Il est important de rappeler que nous ne sommes pas dans un ministère de l’enseignement, mais dans le ministère de l’éducation où la mission d’éducation nous incombe malgré les problèmes, les difficultés. On a affaire à un nouveau type d’élève au profil différent de l’élève d’antan, souvent pas conscients qui ignore tout du métier d’élève et qui  comptent plus sur nous enseignants, que sur leurs parents ou tuteurs pour se sentir en sécurité, pour être motivés, pour comprendre l’importance des études, celle d’être bien formé  pour réussir dans « un monde d’incertitudes » dont parle Edgar Morin. Pour ce philosophe français, dans l’éducation, la première action consisterait à admettre les incertitudes liées à la connaissance, à parier sur l’aventure incertaine de l’humanité. Ensuite, s’ouvrirait le chemin, la stratégie pour apprendre à les affronter.(E.Morin, 1999)

 

C’ est dommage aussi de constater pour le déplorer la démission des parents: du fait certainement de la précarité de la vie, ils ne jouent plus leurs rôles. Mais, Certains  de nos élèves ont besoin plus d’être aidés, accompagnés, que d’être blâmés ou sortis de l’école et envoyés dans la rue.
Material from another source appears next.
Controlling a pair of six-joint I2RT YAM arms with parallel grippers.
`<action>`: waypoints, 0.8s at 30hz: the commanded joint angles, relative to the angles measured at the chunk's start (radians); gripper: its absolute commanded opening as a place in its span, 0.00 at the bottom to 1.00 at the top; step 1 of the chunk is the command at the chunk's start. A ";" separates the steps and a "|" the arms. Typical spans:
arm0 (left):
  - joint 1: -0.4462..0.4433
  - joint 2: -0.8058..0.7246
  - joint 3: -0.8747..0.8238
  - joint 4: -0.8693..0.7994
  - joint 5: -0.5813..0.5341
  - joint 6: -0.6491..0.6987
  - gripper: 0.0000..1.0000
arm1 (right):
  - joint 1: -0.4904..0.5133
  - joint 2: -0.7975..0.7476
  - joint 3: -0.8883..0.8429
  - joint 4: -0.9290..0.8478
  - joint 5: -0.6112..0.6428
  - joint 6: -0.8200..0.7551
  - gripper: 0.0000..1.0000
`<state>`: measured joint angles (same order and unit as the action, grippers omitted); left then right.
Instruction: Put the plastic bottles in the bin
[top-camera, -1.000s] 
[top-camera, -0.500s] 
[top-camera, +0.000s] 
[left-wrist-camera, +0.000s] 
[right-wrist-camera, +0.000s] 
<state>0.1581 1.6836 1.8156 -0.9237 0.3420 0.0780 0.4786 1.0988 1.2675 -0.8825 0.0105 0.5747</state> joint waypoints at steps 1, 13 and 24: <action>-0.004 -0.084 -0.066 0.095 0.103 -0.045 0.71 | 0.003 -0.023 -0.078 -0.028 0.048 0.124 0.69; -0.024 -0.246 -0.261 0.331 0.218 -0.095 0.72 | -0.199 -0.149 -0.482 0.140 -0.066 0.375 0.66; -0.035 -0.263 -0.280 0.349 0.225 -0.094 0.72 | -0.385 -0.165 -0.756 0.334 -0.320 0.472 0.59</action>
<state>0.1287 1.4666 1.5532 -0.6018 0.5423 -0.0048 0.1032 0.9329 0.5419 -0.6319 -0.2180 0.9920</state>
Cette mission d’éducation ne fait, certes, pas l’unanimité, mais avons-nous vraiment le choix face au délitement des valeurs  et les enjeux, l’avenir de nos enfants , dont notre futur dépend?

Les difficultés sont certes nombreuses et à tous les niveaux de responsabilités, on a des raisons de se plaindre mais, malgré tout, on peut garder espoir en continuant de parier sur l’éducation de nos enfants. Le prédicateur turc, Fethullah Gülen, aujourd’hui en disgrâce dans son pays, rappelait toujours que l’éducation est un puissant moyen pour résorber les problèmes sociaux. Gottfried Leibniz, disait : « L’éducation peut tout : elle fait danser les ours ».

Nous devons être des adultes référents. L’enseignant  est avant tout un adulte : c’est en occupant sa place d’adulte, dans une relation asymétrique bienveillante, que l’enseignant commence à devenir un référent, digne de respect pour les élèves.

L’autorité éducative dont parle Véronique Guerin, il faut encore le rappeler, est essentielle dans un métier du social,  « L’art d’éduquer, ce métier impossible » pour reprendre Montaigne, suppose plus qu’une maitrise des contenus à enseigner. Dans le résumé de son ouvrage A quoi sert l’autorité ? S’affirmer-respecter coopérer ?,(Guérin,2001) on peut lire : l’évolution de la société a profondément modifié les rapports éducatifs. Parents, enseignants et éducateurs sont parfois seuls et démunis face aux comportements des enfants et adolescents d’aujourd’hui et ont envie de baisser les bras. Pourtant, entre l’autoritarisme, qui mène à la soumission et à la révolte, et la permissivité, qui mène au laxisme et à la perte de repères, il existe une troisième voie éducative qui développe chez l’enfant et l’adolescent la connaissance de lui-même, le respect d’autrui et l’aptitude à coopérer.

Je respecte beaucoup les membres du conseil de discipline, qui se sont penchés sur l’agression de notre collègue, professeure de philosophie à Kébemer : ils  ont compris que la maltraitance, dont les élèves sont victimes dans leur environnement familial, se traduit par des réactions à l’endroit de leurs condisciples ou des enseignants. Mais, ils auraient dû attendre l’avis médical d’un spécialiste pour motiver leur decision : si cet élève connait régulièrement des moments de folies passagères, sa place ne doit plus être à l’école car il constitue une menace pour la communauté éducative du lycée Macodou Kangue  SALL de Kébemer.

 

Bira SALL Professeur de Philosophie au Lycée Ababacar S’y de Tivaouane. Chercheur en Éducation et Formation.